→ What is expected
Which lines in the records below contain the word "find"? Return each of them.

(Data records)
---
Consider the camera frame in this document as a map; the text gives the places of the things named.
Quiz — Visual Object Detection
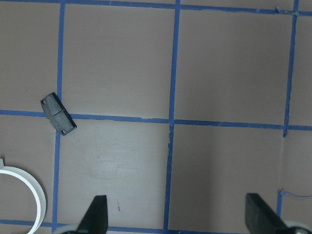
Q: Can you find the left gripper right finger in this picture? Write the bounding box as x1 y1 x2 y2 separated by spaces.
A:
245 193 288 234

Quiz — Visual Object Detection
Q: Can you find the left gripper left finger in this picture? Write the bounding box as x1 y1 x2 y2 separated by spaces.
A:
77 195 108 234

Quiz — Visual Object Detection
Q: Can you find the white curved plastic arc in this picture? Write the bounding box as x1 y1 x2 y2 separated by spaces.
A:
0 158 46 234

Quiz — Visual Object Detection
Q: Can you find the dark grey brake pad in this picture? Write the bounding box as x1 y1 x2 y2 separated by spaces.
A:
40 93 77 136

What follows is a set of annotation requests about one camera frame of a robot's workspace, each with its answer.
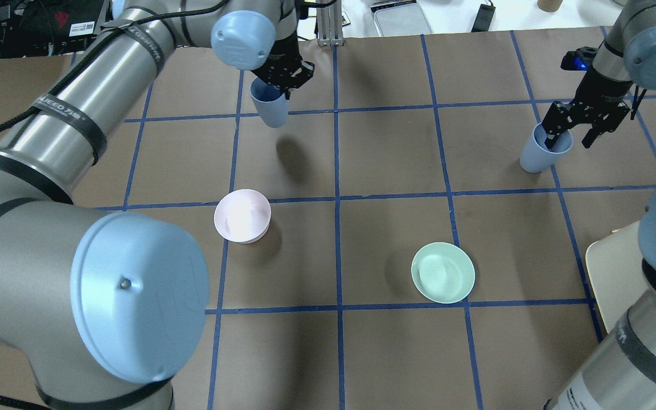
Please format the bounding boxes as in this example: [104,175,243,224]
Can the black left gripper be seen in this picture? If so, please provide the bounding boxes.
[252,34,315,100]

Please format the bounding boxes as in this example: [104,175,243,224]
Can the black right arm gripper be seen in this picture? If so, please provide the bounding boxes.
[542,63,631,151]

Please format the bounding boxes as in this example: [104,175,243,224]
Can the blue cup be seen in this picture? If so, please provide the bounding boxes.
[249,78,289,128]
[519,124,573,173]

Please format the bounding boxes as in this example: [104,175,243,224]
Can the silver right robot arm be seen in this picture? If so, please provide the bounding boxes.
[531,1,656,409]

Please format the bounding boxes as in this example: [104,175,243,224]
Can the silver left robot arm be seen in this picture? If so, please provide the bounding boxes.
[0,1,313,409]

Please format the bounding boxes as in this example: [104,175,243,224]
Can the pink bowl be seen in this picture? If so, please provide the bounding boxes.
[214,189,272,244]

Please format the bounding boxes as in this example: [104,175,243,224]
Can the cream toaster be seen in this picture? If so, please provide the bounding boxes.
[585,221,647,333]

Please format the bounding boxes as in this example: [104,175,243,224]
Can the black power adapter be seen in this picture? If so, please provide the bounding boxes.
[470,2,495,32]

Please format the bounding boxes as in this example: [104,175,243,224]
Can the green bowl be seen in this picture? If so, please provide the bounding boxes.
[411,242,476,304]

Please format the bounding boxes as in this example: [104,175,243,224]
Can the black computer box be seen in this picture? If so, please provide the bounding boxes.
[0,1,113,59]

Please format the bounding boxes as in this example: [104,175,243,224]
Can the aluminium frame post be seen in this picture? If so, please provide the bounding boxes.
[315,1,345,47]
---
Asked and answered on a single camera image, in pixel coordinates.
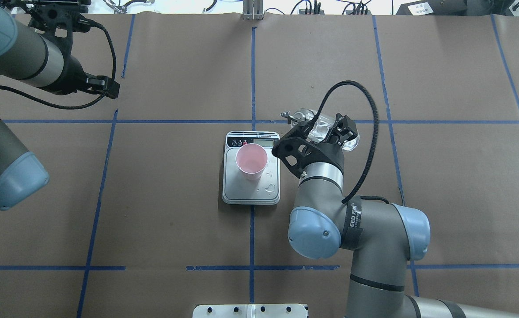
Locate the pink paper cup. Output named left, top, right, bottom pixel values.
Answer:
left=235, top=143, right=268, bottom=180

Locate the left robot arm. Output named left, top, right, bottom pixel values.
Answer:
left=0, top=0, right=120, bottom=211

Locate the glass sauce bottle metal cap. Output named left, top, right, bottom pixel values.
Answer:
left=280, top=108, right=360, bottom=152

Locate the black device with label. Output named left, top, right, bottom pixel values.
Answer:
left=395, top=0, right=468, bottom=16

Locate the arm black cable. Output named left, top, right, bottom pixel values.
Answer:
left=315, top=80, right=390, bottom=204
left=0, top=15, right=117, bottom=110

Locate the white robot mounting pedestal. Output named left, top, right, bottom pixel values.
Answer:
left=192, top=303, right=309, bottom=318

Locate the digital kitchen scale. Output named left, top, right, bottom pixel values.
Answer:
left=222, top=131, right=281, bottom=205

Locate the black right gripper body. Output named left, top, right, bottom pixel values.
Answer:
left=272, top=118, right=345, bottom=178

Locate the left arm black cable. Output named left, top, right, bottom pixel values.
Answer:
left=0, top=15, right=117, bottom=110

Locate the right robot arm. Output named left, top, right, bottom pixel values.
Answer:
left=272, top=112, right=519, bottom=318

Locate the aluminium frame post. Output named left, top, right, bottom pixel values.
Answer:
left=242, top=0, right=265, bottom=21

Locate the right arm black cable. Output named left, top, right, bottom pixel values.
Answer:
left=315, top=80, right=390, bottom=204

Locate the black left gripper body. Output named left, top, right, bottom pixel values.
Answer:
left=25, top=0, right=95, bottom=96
---
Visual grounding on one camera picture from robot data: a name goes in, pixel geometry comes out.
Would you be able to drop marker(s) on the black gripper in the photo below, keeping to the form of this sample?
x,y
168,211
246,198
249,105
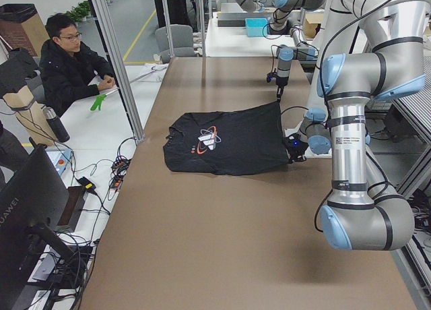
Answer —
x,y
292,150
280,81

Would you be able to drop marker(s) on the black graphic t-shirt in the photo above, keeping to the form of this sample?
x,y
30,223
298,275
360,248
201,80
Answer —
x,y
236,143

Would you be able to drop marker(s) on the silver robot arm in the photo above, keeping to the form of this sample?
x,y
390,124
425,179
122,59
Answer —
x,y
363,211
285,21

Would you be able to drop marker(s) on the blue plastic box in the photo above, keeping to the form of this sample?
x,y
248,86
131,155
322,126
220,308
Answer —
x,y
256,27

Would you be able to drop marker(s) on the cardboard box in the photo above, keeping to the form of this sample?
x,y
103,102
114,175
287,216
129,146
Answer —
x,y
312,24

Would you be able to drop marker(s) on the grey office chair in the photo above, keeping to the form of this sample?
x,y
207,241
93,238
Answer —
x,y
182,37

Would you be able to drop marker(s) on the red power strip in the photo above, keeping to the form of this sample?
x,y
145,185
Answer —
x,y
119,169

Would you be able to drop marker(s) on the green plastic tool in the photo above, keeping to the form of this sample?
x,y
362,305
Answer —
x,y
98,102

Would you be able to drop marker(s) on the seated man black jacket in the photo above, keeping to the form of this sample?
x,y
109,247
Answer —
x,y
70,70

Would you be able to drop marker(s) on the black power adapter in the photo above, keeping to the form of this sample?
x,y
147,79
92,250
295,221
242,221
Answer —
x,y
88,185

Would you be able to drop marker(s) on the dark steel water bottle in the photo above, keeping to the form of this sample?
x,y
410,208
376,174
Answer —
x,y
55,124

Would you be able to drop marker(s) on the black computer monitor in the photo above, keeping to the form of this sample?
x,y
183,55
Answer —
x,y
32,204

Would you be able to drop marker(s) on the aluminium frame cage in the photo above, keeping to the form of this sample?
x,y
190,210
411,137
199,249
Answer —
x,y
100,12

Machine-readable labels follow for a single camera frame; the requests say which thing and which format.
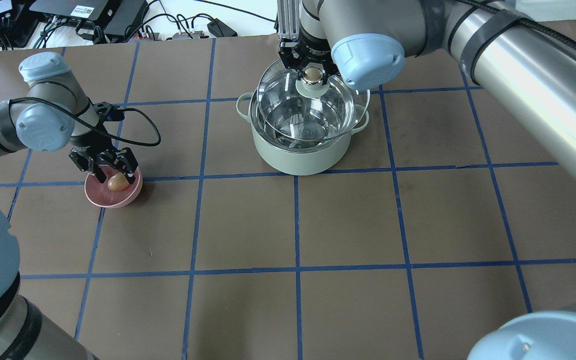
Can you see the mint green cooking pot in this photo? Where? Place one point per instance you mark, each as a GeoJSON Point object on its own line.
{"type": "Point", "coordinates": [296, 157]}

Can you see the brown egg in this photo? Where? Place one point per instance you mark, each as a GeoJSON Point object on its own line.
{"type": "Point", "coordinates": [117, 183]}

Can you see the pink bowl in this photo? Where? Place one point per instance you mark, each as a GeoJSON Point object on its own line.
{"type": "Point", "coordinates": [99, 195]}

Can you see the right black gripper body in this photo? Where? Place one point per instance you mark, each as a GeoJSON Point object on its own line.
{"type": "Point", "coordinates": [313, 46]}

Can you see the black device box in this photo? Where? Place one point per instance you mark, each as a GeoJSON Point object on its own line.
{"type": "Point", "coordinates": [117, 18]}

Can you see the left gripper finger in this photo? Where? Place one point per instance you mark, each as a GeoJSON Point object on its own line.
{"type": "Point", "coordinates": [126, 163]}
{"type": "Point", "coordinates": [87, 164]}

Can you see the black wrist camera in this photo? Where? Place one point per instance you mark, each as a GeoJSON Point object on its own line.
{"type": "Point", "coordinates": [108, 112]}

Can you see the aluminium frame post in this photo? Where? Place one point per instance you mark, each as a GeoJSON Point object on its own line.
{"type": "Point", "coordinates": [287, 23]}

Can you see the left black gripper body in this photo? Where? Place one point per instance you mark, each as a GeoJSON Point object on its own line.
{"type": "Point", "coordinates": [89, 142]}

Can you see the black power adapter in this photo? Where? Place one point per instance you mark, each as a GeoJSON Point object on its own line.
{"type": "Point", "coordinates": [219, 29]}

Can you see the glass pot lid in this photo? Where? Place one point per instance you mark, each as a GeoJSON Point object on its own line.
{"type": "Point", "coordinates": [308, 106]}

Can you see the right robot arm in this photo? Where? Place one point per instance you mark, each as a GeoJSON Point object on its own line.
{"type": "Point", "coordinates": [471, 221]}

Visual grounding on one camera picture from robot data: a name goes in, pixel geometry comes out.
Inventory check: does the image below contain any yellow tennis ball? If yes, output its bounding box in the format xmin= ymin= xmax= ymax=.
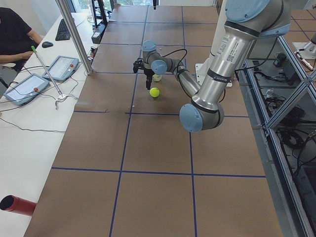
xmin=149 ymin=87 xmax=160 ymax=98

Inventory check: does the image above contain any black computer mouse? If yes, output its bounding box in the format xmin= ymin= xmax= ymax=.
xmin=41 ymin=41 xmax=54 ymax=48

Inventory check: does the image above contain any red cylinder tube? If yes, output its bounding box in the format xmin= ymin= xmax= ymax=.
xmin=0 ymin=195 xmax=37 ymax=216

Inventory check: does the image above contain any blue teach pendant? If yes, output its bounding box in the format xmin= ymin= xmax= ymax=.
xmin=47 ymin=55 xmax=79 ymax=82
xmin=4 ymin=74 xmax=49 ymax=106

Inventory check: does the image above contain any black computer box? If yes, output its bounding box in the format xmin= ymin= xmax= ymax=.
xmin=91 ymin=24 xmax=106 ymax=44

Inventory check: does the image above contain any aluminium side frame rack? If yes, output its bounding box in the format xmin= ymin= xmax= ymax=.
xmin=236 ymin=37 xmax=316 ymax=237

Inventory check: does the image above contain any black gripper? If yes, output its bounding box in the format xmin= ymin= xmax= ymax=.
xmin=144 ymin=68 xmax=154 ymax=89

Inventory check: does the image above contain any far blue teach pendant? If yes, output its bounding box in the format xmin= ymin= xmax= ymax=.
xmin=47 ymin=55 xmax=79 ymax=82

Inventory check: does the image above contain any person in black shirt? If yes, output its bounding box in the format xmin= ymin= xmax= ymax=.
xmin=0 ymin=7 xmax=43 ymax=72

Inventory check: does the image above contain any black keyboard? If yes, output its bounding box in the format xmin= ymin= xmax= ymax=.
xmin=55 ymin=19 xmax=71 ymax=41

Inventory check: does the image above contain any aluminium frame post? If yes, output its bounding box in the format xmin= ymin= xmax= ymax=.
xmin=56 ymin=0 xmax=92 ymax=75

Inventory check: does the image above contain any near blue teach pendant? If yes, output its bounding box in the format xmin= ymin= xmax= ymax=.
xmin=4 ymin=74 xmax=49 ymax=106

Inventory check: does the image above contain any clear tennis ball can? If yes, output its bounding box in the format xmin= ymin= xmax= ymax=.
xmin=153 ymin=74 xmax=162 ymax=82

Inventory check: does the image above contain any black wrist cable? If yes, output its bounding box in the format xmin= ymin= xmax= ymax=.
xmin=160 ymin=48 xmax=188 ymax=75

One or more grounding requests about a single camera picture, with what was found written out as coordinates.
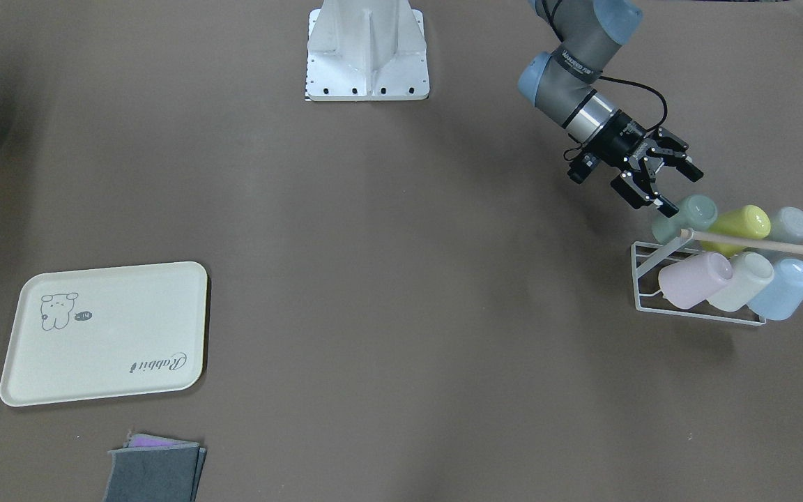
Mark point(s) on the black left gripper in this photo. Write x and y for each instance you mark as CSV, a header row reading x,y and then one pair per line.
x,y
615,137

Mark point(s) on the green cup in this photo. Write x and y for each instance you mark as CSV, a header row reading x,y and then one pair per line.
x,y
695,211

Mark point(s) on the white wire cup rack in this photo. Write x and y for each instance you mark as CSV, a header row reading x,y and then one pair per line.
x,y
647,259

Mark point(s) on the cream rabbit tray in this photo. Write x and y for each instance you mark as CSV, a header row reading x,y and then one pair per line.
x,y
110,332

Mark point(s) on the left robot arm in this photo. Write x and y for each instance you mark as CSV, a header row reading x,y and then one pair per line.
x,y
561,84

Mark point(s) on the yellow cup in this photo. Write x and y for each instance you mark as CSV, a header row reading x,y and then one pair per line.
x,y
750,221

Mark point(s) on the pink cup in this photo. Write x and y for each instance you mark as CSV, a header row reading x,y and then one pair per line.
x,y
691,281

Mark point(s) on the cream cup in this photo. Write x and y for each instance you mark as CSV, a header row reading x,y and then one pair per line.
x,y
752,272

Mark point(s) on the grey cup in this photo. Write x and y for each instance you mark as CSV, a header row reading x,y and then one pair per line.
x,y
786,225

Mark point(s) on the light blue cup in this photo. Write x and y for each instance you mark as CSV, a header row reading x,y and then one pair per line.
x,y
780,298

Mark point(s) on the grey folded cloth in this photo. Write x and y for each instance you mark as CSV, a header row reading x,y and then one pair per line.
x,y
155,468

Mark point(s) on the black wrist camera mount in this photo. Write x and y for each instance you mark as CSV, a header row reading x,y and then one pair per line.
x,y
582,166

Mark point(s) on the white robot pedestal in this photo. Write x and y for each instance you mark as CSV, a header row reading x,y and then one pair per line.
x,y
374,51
---
→ Reply
Q: Can you find the left gripper right finger in this picture? Write the bounding box as x1 y1 x2 y2 separated by spaces.
Q: Can you find the left gripper left finger in this picture? Write the bounding box as x1 y1 x2 y2 separated by spaces.
Q: Can you find the white curved plastic arc in this picture? Write the bounding box as x1 y1 x2 y2 separated by spaces.
Q: Can you find the dark grey brake pad in this picture? Write the bounding box as x1 y1 x2 y2 separated by spaces.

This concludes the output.